Everything in the listing must be repeated word for word.

-------- Stored data --------

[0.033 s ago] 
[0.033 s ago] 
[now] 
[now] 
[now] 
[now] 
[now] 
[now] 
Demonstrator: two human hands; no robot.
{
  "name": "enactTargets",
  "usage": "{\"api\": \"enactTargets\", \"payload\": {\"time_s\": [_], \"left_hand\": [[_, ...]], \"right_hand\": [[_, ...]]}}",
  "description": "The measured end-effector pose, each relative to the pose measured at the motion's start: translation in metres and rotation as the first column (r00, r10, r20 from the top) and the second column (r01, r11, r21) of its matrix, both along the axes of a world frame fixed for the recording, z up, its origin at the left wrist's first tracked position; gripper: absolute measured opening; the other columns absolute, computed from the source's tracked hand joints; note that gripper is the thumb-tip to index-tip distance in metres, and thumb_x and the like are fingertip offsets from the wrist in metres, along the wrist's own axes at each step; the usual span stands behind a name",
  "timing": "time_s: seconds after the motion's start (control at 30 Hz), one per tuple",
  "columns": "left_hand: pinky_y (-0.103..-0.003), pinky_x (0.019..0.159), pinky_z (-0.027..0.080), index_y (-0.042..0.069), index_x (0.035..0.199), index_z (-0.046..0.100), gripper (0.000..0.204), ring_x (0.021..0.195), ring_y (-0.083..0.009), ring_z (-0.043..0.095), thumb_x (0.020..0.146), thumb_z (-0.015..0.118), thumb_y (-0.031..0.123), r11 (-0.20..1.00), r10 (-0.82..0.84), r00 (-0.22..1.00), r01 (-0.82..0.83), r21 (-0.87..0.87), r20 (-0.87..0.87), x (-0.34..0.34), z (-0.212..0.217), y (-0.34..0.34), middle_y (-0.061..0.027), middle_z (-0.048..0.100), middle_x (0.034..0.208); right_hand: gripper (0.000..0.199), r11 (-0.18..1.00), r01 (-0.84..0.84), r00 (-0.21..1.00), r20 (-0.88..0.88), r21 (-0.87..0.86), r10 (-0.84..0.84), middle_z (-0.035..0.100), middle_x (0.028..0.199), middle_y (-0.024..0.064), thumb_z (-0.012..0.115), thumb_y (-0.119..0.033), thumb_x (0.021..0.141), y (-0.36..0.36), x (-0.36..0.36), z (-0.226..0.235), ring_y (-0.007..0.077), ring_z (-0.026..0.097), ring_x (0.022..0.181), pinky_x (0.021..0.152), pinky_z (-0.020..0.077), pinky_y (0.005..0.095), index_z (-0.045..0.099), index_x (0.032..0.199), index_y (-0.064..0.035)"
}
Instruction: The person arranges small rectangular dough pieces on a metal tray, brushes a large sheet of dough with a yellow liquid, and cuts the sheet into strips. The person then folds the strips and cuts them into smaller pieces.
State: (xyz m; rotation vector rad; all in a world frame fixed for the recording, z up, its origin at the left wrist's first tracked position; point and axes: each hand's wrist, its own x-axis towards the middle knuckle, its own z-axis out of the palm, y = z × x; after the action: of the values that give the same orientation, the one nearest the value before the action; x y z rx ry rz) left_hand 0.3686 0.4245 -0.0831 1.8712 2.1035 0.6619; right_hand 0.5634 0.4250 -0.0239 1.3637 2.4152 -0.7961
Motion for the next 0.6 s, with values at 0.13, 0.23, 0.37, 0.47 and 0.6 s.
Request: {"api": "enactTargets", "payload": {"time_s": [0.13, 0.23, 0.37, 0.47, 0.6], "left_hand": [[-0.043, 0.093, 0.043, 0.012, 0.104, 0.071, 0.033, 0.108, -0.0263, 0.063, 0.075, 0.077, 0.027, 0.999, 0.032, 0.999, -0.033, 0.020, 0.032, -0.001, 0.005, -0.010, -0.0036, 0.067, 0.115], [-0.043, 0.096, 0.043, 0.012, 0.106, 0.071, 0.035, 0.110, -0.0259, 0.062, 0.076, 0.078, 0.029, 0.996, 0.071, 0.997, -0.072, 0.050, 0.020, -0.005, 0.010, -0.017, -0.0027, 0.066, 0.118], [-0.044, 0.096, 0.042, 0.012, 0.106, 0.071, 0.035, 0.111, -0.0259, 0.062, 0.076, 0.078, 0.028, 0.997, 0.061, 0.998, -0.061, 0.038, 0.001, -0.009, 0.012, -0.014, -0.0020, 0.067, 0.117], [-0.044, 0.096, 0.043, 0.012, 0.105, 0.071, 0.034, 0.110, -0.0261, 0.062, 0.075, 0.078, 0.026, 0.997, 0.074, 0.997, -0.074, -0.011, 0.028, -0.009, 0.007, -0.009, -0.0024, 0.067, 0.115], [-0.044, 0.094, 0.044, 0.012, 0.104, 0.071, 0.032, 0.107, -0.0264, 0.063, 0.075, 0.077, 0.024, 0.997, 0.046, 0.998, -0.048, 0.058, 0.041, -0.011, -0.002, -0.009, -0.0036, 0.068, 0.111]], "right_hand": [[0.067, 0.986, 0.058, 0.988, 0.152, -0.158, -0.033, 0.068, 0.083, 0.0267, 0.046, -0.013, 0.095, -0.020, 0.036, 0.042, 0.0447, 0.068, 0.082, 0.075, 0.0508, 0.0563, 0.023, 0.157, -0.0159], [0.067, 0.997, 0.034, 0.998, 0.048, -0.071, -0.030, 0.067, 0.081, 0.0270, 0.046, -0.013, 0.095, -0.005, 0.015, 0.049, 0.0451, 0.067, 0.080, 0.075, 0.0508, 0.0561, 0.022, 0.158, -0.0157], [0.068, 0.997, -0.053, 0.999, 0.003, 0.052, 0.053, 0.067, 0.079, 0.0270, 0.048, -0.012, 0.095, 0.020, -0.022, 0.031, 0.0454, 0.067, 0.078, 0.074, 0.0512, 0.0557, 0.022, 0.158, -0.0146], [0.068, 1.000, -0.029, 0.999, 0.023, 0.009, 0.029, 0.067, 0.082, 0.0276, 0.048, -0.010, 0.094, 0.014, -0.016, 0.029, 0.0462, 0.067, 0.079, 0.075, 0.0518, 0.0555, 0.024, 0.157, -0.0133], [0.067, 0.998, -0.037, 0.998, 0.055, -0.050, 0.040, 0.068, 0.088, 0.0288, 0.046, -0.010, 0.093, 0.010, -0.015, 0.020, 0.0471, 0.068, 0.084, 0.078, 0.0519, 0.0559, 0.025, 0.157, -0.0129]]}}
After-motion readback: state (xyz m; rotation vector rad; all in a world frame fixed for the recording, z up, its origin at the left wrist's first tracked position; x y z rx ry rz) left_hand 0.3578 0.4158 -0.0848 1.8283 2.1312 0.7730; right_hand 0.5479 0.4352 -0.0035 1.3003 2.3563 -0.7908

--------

**Result for this task**
[0.033 s ago] 
[0.033 s ago] 
[now] 
[now] 
[now] 
[now] 
[now] 
[now] 
Demonstrator: two human hands; no robot.
{
  "name": "enactTargets",
  "usage": "{\"api\": \"enactTargets\", \"payload\": {\"time_s\": [_], \"left_hand\": [[_, ...]], \"right_hand\": [[_, ...]]}}",
  "description": "The measured end-effector pose, each relative to the pose measured at the motion's start: translation in metres and rotation as the first column (r00, r10, r20 from the top) and the second column (r01, r11, r21) of its matrix, both along the axes of a world frame fixed for the recording, z up, its origin at the left wrist's first tracked position; gripper: absolute measured opening; the other columns absolute, computed from the source's tracked hand joints; note that gripper is the thumb-tip to index-tip distance in metres, and thumb_x and the like are fingertip offsets from the wrist in metres, along the wrist's own axes at each step; the usual span stands behind a name",
  "timing": "time_s: seconds after the motion's start (control at 30 Hz), one per tuple",
  "columns": "left_hand: pinky_y (-0.103..-0.003), pinky_x (0.019..0.159), pinky_z (-0.027..0.080), index_y (-0.042..0.069), index_x (0.035..0.199), index_z (-0.046..0.100), gripper (0.000..0.204), ring_x (0.021..0.195), ring_y (-0.083..0.009), ring_z (-0.043..0.095), thumb_x (0.020..0.146), thumb_z (-0.015..0.118), thumb_y (-0.031..0.123), r11 (-0.20..1.00), r10 (-0.82..0.84), r00 (-0.22..1.00), r01 (-0.82..0.83), r21 (-0.87..0.87), r20 (-0.87..0.87), x (-0.34..0.34), z (-0.212..0.217), y (-0.34..0.34), middle_y (-0.061..0.027), middle_z (-0.048..0.100), middle_x (0.034..0.208); right_hand: gripper (0.000..0.199), r11 (-0.18..1.00), r01 (-0.84..0.84), r00 (-0.21..1.00), r20 (-0.88..0.88), r21 (-0.87..0.86), r10 (-0.84..0.84), middle_z (-0.035..0.100), middle_x (0.028..0.199), middle_y (-0.024..0.064), thumb_z (-0.012..0.115), thumb_y (-0.119..0.033), thumb_x (0.021..0.141), y (-0.36..0.36), x (-0.36..0.36), z (-0.226..0.235), ring_y (-0.007..0.077), ring_z (-0.026..0.097), ring_x (0.022..0.181), pinky_x (0.021..0.152), pinky_z (-0.020..0.077), pinky_y (0.005..0.095), index_z (-0.045..0.099), index_x (0.032..0.199), index_y (-0.064..0.035)"
}
Instruction: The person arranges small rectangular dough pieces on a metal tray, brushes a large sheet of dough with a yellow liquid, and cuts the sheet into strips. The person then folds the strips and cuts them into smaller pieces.
State: (xyz m; rotation vector rad; all in a world frame fixed for the recording, z up, its origin at the left wrist's first tracked position; point and axes: each hand's wrist, its own x-axis towards the middle knuckle, its own z-axis out of the palm, y = z × x; after the action: of the values that give the same orientation, the one nearest the value before the action; x y z rx ry rz) left_hand 0.3686 0.4245 -0.0831 1.8712 2.1035 0.6619; right_hand 0.5634 0.4250 -0.0239 1.3637 2.4152 -0.7961
Motion for the next 0.6 s, with values at 0.13, 0.23, 0.37, 0.47 and 0.6 s.
Request: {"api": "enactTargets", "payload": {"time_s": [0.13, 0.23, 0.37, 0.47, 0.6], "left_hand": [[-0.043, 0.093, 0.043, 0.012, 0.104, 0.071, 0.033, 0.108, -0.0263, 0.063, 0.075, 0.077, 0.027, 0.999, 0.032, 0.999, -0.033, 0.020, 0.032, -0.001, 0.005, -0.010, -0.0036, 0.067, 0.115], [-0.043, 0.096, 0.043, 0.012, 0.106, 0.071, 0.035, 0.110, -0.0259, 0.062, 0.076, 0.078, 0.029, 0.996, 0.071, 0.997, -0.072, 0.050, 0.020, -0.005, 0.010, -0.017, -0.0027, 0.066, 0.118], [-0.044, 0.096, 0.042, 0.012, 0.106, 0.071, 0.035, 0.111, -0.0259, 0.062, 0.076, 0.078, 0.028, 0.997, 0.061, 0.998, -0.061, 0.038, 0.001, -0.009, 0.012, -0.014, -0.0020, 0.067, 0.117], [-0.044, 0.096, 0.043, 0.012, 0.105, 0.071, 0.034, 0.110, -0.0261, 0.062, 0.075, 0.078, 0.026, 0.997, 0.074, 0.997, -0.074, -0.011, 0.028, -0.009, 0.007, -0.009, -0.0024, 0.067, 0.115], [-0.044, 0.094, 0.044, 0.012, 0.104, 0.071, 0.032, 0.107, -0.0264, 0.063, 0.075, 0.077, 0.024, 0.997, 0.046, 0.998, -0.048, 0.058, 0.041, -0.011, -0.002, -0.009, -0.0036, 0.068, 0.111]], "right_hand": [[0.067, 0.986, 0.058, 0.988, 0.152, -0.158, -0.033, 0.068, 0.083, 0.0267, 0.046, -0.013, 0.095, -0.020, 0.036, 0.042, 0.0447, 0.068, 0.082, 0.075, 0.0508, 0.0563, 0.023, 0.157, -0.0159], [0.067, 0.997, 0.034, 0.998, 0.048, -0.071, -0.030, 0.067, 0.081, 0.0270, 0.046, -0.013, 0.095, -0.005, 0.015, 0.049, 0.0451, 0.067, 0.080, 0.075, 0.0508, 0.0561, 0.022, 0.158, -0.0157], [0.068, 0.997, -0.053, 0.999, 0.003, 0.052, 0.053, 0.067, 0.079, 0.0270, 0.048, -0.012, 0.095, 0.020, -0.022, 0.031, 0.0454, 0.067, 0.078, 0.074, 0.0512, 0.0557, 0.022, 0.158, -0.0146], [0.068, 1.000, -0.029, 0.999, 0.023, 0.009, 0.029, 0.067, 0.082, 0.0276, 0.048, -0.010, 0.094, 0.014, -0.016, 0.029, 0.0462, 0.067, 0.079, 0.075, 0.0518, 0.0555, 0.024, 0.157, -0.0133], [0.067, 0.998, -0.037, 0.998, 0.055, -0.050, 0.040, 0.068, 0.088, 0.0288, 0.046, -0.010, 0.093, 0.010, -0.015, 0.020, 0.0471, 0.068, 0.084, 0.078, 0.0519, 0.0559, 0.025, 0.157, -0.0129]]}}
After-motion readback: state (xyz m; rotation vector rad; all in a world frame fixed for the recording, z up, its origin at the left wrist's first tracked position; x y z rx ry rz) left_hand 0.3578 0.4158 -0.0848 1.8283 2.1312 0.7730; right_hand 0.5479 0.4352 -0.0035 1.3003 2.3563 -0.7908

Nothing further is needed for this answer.